GIVEN RECORDS Block Start
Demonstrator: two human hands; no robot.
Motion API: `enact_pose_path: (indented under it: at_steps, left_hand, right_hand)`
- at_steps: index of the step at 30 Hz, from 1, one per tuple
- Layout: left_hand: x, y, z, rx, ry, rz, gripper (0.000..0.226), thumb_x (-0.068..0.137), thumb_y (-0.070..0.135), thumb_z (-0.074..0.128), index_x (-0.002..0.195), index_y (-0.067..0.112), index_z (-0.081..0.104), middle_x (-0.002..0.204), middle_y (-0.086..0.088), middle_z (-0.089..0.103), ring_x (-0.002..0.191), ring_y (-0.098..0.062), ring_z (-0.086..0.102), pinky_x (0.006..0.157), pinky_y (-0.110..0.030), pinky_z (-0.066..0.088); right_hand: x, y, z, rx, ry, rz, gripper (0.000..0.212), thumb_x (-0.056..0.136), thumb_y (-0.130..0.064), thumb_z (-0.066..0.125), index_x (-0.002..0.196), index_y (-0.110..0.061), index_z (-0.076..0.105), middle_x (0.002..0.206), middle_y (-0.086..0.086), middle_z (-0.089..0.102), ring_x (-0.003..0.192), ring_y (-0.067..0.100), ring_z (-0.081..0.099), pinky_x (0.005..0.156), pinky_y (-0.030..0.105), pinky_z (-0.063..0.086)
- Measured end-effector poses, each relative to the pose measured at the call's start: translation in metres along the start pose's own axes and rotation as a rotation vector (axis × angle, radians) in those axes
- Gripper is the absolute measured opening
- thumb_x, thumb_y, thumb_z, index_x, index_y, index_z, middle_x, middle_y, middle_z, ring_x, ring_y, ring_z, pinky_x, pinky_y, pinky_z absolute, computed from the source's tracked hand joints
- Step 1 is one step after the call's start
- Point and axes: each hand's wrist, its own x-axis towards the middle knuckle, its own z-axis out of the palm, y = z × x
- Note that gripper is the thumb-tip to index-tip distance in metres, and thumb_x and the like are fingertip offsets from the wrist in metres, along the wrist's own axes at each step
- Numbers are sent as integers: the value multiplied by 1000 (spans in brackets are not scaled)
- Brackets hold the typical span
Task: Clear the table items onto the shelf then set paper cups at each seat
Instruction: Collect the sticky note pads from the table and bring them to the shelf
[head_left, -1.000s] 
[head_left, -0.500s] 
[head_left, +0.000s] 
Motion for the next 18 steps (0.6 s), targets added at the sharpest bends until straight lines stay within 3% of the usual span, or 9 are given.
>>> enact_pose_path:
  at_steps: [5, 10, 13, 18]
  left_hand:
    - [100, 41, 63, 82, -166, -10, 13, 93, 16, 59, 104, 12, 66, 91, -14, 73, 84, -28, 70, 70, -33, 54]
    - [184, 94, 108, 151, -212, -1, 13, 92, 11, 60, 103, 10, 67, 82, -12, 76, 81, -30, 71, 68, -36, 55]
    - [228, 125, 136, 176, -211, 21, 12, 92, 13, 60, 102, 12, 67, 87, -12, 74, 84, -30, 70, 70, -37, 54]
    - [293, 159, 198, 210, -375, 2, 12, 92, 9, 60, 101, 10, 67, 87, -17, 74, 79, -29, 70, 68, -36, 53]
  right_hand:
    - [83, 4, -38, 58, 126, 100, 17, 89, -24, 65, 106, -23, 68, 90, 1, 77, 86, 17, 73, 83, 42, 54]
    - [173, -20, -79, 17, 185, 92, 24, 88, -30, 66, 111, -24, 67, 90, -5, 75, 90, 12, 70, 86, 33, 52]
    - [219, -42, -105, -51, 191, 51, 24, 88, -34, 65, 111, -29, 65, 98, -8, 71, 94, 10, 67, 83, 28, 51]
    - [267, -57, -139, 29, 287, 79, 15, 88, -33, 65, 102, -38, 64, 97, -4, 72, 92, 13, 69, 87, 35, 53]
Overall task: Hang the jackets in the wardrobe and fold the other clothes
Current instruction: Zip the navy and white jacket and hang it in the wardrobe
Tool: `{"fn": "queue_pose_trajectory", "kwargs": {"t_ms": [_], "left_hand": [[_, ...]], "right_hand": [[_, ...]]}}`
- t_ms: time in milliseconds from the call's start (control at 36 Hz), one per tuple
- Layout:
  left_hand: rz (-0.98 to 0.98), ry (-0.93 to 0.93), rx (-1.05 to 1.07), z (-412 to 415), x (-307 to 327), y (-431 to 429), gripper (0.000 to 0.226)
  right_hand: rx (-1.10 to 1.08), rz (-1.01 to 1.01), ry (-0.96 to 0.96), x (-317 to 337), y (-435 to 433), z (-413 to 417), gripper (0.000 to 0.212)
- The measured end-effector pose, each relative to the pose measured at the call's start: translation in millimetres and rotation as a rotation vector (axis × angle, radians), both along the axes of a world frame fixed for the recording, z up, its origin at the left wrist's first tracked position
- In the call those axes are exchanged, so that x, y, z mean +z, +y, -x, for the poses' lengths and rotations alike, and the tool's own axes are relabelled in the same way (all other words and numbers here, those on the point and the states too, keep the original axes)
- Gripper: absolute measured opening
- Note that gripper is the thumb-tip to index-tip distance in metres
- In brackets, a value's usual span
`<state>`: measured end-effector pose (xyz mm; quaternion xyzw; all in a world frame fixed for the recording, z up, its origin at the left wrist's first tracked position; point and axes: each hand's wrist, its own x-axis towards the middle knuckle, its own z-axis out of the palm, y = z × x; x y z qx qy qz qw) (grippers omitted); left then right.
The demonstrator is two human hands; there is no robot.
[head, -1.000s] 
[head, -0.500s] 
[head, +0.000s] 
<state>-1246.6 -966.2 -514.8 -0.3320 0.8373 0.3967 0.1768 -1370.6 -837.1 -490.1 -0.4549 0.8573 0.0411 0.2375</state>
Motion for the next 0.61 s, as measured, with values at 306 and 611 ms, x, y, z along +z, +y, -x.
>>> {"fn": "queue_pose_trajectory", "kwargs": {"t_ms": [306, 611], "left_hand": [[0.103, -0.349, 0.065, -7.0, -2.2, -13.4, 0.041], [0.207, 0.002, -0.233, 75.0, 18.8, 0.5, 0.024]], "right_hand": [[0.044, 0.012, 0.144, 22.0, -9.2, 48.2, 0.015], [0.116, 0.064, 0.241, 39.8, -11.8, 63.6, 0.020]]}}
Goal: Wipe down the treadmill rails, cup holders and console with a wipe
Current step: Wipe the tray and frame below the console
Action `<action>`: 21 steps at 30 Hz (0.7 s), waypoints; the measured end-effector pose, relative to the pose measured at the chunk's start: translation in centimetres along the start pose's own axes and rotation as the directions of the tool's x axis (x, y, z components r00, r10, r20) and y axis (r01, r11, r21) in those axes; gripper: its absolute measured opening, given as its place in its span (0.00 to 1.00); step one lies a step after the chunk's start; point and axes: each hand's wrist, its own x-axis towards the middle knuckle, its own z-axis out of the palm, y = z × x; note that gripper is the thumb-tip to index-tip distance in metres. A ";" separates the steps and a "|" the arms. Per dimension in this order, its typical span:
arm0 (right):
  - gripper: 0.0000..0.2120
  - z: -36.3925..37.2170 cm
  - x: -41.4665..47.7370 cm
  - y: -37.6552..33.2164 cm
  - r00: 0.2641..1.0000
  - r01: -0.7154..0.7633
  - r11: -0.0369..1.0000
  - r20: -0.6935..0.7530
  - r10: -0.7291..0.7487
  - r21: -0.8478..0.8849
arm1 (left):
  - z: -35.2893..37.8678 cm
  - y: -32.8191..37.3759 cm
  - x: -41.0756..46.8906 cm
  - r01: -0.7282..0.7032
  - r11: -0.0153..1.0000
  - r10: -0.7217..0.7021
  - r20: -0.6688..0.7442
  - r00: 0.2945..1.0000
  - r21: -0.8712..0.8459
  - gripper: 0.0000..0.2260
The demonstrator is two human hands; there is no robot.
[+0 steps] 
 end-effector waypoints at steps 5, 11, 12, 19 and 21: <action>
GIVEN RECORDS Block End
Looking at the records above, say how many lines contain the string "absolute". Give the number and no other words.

- **OUTPUT FOR THIS EXERCISE**: 4